Fig 3. Identification of the spliceosome as a regulator of the classical RAD51 paralogs.

(A) Representation of the overlap between the BioID of the different RAD51 paralogs. (B) Heatmap clustering representing the NormZ-scores of the common preys of the RAD51 paralogs in a series of CRISPR screens published by [23] where different genotoxic drugs were tested in RPE1-hTERT cells. (C) Pathway enrichment analysis of the preys that are common to all classical RAD51 paralogs using the KEGG database. Pathways are represented based on their p-value calculated by KEGG algorithm for the 4 different clusters. Each dot is proportional to the number of preys that belong to the indicated pathway. (D) Representation of the different spliceosome factors identified in each cluster. (E) Representation of the CRISPR-based essential screen performed in RPE1-hTERT cells. Each common prey of the classical RAD51 paralogs is represented by its respective NormZ-score. (F) Representation of the percentage of S/G2 U2OS cells transfected with the indicated siRNA and displaying more than 9 IR-induced RAD51 foci as published in [44]. Each replicate is plotted on the x- and y-axis. (G) Representation of the relative HR monitored in U2OS DR-GFP cells transfected with the indicated siRNA as published in [38].
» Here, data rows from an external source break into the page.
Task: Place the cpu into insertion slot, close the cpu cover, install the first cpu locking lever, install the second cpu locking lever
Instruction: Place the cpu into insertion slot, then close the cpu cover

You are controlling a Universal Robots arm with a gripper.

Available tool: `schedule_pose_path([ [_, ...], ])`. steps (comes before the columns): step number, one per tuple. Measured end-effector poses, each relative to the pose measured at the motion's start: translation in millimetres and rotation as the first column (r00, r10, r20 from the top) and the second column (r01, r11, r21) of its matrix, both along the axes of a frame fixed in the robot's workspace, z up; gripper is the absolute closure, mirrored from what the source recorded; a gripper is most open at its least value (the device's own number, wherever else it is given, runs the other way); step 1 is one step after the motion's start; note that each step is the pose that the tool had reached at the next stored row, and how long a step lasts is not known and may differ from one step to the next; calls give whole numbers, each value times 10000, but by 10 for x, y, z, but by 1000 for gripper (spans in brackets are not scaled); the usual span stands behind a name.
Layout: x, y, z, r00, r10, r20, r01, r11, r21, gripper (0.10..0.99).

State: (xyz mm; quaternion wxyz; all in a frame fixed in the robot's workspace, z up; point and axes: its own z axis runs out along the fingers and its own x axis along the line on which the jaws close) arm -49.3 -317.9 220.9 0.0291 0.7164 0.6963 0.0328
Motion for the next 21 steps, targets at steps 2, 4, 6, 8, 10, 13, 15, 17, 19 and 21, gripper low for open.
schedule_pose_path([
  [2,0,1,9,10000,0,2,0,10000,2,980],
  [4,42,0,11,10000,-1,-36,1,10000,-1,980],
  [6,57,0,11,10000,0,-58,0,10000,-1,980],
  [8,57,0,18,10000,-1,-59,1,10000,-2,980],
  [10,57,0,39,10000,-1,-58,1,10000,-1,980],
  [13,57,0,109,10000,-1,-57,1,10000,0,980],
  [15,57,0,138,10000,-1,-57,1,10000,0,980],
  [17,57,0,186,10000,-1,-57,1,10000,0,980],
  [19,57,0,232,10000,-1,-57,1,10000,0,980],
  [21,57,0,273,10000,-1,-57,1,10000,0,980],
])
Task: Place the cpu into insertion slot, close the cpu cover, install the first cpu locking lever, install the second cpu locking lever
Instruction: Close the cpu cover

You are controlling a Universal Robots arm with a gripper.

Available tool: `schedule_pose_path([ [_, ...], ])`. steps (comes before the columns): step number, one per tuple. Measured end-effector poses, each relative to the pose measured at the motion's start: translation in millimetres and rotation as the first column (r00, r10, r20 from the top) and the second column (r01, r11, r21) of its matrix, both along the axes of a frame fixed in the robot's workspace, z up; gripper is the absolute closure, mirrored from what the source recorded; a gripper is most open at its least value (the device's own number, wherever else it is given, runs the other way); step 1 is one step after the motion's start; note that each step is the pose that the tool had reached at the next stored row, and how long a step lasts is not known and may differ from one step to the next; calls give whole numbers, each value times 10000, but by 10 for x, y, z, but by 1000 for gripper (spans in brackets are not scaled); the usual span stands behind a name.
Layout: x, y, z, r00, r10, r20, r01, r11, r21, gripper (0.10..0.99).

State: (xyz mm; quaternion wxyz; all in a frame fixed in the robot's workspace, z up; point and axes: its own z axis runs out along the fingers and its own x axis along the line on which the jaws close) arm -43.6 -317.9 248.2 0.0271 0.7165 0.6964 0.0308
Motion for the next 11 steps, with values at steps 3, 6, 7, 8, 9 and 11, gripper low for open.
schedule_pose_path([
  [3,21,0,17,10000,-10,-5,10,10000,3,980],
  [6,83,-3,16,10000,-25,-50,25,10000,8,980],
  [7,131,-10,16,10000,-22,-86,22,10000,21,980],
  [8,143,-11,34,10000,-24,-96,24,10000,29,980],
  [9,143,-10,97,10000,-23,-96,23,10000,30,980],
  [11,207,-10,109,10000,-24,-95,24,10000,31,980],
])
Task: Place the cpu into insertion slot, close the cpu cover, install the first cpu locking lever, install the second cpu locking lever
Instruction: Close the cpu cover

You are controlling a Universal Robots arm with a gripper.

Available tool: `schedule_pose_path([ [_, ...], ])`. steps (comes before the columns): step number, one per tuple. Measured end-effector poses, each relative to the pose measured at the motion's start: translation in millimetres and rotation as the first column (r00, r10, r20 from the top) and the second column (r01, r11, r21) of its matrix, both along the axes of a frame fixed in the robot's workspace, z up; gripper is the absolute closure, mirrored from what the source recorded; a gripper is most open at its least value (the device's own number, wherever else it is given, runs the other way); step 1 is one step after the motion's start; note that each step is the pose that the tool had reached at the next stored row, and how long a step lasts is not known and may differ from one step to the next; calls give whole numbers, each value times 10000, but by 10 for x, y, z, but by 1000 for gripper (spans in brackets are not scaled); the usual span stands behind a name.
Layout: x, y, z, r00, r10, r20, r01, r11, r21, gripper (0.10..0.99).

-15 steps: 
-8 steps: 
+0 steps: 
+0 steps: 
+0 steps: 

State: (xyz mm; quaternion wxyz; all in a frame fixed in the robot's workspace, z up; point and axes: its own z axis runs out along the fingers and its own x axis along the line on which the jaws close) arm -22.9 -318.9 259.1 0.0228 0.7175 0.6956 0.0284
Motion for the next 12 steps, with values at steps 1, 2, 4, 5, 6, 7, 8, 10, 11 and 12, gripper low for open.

Fig 4. RNA metabolic process collaborates with the RAD51 paralogs upon replication stress.

(A) Differential BioID analysis of the classical RAD51 paralogs upon HU exposure intersected with a CRISPR-based genome screen where sensitivity to a chronic HU treatment was tested [23]. Data are represented as the log₂FoldChange (log₂FC) of the average peptide count for a given prey between HU and untreated conditions on the x-axis and the NormZ-score for the HU-chronic CRISPR screen published in [23]. Significant differentially modulated proximal interactors are considered for those with log₂FC<1 or >1 and NormZ-score<-2 or >2. (B) Heatmap clustering representing the NormZ-scores of the preys significantly modulated identified in (A) and monitored in a series of CRISPR screens published by [23] where drugs inducing replication stress were tested in RPE1-hTERT cells. (C) Representation of the different factors involved in RNA metabolic process and identified in each cluster.

Fig 5. Several splicing factors that are proximal to the RAD51 paralogs have prognostic potential in BC.

(A) Overall survival analysis based on the RNA levels of the indicated splicing factors in a cohort of BC patients using KMplot (n = 2976 patients). Only the preys linked to the spliceosome that have a significant impact on BC overall survival (p<0.05) are indicated.